* Exercise details
In the entries below, find the line with "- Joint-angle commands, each" and the line with "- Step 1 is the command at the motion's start". Return those two lines and all lines between them, exactly.

Data records:
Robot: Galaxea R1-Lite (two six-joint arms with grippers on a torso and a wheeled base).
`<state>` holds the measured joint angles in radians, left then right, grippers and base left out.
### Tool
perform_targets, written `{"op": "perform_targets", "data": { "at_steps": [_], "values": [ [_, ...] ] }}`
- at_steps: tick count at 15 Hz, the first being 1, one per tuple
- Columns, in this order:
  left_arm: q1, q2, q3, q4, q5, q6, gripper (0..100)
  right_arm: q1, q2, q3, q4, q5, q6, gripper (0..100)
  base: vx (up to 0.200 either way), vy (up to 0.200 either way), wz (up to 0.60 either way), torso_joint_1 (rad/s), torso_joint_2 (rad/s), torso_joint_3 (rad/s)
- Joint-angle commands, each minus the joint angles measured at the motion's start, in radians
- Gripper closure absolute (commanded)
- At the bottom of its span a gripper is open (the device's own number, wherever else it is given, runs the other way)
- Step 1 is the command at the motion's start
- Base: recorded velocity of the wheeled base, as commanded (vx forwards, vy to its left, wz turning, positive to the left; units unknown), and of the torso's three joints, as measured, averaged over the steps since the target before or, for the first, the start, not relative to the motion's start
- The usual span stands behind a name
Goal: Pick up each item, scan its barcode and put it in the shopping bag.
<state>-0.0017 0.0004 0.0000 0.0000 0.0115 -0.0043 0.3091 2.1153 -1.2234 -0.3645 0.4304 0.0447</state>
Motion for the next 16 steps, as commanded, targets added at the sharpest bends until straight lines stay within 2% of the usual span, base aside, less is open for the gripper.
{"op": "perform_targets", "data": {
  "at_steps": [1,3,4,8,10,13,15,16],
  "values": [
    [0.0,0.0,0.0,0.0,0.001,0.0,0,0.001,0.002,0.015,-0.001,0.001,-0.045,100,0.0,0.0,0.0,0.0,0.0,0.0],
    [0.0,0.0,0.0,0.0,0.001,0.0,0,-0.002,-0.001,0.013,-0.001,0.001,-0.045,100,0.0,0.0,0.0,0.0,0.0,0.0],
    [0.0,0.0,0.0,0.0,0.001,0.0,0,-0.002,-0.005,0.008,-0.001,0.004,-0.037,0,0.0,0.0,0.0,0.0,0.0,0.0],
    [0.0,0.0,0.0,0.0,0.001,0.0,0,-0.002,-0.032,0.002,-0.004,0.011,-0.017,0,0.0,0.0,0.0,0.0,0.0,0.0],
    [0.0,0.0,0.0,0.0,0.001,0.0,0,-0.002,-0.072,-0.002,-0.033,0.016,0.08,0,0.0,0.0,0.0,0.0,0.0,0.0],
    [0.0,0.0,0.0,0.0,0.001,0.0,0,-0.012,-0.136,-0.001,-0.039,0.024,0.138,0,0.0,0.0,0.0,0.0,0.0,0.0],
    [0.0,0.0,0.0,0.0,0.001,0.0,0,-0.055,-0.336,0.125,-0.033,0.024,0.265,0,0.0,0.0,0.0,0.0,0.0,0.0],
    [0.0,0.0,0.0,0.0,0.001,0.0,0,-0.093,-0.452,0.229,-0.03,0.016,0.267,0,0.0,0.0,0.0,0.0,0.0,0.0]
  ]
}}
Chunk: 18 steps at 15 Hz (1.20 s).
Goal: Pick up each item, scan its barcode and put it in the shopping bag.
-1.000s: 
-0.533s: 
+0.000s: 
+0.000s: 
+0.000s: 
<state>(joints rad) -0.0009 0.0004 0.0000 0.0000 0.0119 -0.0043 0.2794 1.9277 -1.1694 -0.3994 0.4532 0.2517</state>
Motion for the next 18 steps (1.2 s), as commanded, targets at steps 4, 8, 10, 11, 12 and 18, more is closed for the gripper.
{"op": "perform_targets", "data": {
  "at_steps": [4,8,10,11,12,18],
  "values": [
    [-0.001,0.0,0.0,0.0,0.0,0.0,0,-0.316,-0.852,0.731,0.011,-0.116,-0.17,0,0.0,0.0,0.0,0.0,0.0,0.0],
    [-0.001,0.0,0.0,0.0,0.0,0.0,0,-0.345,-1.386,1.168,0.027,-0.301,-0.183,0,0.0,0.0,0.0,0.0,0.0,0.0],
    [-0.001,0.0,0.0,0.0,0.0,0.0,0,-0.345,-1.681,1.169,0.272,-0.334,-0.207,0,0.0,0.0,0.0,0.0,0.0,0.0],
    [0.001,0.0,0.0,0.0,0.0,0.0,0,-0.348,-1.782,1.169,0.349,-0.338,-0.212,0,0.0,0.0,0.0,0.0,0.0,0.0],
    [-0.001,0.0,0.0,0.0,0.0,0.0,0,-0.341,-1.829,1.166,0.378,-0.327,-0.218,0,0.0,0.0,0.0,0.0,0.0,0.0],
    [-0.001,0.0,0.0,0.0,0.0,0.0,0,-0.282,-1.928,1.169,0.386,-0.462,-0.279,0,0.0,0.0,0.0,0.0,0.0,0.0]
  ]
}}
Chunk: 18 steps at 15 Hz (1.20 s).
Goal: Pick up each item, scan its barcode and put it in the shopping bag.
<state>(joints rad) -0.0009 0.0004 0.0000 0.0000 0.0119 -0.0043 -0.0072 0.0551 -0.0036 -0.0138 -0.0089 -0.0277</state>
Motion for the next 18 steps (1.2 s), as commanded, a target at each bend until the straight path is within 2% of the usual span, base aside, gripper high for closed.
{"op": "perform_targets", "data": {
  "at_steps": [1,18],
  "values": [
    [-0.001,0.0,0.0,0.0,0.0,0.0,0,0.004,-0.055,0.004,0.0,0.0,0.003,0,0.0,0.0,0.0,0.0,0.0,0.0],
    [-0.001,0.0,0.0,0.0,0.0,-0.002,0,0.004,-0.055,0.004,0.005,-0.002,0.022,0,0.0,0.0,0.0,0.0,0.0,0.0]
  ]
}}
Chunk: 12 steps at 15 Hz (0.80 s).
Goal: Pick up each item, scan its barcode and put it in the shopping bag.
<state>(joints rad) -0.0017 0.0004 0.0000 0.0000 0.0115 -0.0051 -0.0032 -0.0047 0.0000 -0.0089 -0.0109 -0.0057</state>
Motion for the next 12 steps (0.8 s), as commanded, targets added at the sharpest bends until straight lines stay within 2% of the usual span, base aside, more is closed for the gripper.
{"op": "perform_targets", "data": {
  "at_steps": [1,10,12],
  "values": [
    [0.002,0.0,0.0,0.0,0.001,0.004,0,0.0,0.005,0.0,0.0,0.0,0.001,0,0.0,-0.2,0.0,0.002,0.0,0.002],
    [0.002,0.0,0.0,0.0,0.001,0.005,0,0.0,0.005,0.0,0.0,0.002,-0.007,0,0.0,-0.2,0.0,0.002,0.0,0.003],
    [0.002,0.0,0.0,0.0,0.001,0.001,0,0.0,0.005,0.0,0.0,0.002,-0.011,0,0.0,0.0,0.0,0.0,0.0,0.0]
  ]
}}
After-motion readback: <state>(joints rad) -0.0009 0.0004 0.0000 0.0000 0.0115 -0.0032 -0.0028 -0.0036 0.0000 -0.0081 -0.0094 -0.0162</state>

* Output of the exercise
- Joint-angle commands, each minus the joint angles measured at the motion's start, in radians
- Gripper closure absolute (commanded)
- At the bottom of its span a gripper is open (the device's own number, wherever else it is given, runs the other way)
- Step 1 is the command at the motion's start

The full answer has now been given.